Cyber security in Singapore can't be done with last year's threat models. The Basalt practice runs against current attacker tradecraft — agentic AI abuse, MCP and AI-tool supply chain, post-quantum readiness — alongside the legacy infrastructure work that still keeps most organisations awake at night.
Most Jurong East engagements scope inside one week and start within two. Retainer clients can trigger work the same day. We do not pipeline Singaporean clients through junior teams — a senior consultant scopes and runs the work end-to-end.
Both. Sensitive work — classified-adjacent environments, live incident response, OT walkthroughs — gets on-site time in Jurong East and the wider West Region region. Routine assessments and detection engineering run remote with a tight feedback loop.

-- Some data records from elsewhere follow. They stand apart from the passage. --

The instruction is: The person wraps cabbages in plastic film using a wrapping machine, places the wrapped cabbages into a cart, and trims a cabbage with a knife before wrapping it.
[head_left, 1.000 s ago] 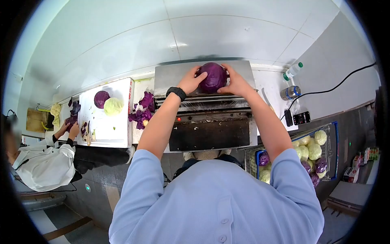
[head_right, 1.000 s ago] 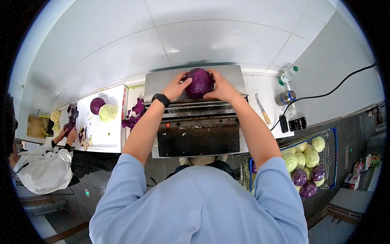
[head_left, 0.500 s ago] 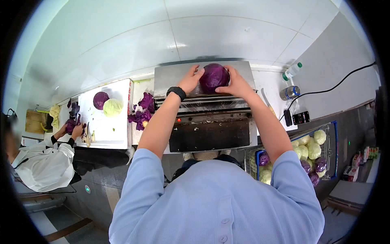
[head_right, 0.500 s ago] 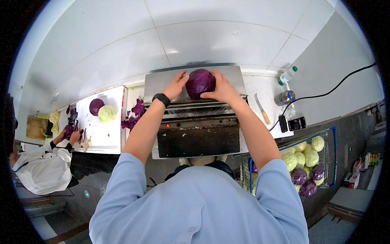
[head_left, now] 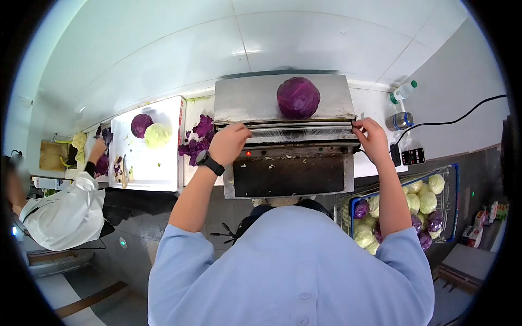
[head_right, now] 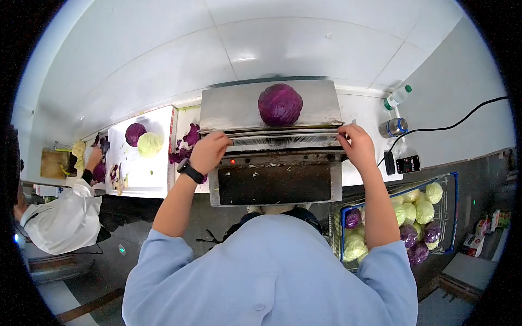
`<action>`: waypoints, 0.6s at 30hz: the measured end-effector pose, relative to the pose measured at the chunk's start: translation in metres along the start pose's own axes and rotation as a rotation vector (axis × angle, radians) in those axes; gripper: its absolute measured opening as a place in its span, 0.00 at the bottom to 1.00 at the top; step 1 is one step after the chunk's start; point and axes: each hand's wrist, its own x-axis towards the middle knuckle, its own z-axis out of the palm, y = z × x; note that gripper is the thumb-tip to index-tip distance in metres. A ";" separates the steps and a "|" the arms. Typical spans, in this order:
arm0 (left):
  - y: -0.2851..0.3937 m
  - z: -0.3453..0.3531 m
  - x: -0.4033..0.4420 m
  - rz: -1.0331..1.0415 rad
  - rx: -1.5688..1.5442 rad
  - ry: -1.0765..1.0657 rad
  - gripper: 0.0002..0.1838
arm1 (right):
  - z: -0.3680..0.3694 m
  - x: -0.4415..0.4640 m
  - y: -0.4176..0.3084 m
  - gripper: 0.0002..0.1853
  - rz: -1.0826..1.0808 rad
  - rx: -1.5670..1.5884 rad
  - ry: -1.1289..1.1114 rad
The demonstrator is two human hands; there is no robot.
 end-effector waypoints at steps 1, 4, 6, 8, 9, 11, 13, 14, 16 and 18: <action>-0.002 0.005 -0.005 0.022 0.041 -0.040 0.06 | -0.002 -0.006 0.003 0.08 0.010 -0.030 -0.017; -0.006 0.016 -0.004 0.091 0.131 -0.104 0.05 | 0.003 -0.015 0.014 0.08 0.048 -0.087 -0.051; -0.008 0.022 0.002 0.127 0.185 -0.130 0.06 | 0.006 -0.016 0.017 0.07 0.087 -0.110 -0.091; -0.008 0.025 0.008 0.132 0.217 -0.180 0.05 | 0.008 -0.015 0.019 0.07 0.089 -0.131 -0.123; -0.007 0.024 0.011 0.147 0.228 -0.206 0.04 | 0.010 -0.015 0.021 0.07 0.066 -0.158 -0.132; -0.007 0.026 0.017 0.179 0.247 -0.254 0.03 | 0.013 -0.012 0.028 0.07 0.021 -0.217 -0.148; -0.008 0.030 0.022 0.214 0.260 -0.298 0.03 | 0.013 -0.009 0.028 0.07 0.021 -0.245 -0.178; -0.007 0.032 0.024 0.234 0.263 -0.295 0.03 | 0.012 -0.008 0.027 0.07 0.021 -0.258 -0.193; -0.006 0.033 0.027 0.269 0.274 -0.290 0.03 | 0.010 -0.006 0.026 0.08 0.007 -0.313 -0.238; -0.004 0.033 0.030 0.277 0.286 -0.314 0.03 | 0.011 -0.004 0.026 0.08 -0.001 -0.314 -0.262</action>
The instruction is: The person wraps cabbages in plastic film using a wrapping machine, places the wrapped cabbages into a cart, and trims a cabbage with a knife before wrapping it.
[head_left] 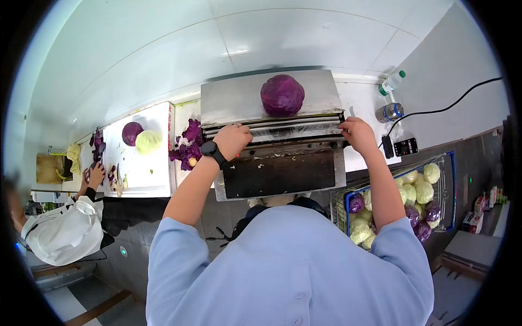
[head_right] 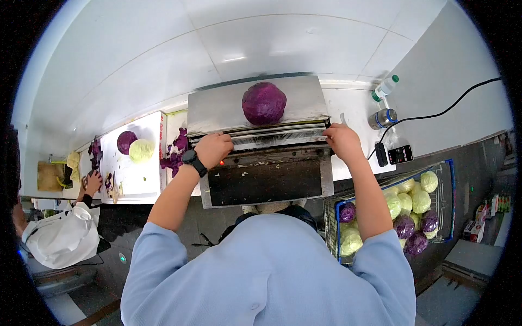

Every finding ships with a control reference against the MAS TRM and Cybersecurity Act 2018 so your compliance team is not re-mapping our report. Where CSA / MAS guidance exists for the specific finding, we cite it inline. Board-level reporting follows the MAS Notice 655 expectation set.
The manufacturing sector concentration in Jurong East drives a different threat model than a generic Singaporean engagement — OT ransomware, manufacturing-line disruption and trade-secret IP theft. Our scoping reflects that, and so does the test library we bring to the work.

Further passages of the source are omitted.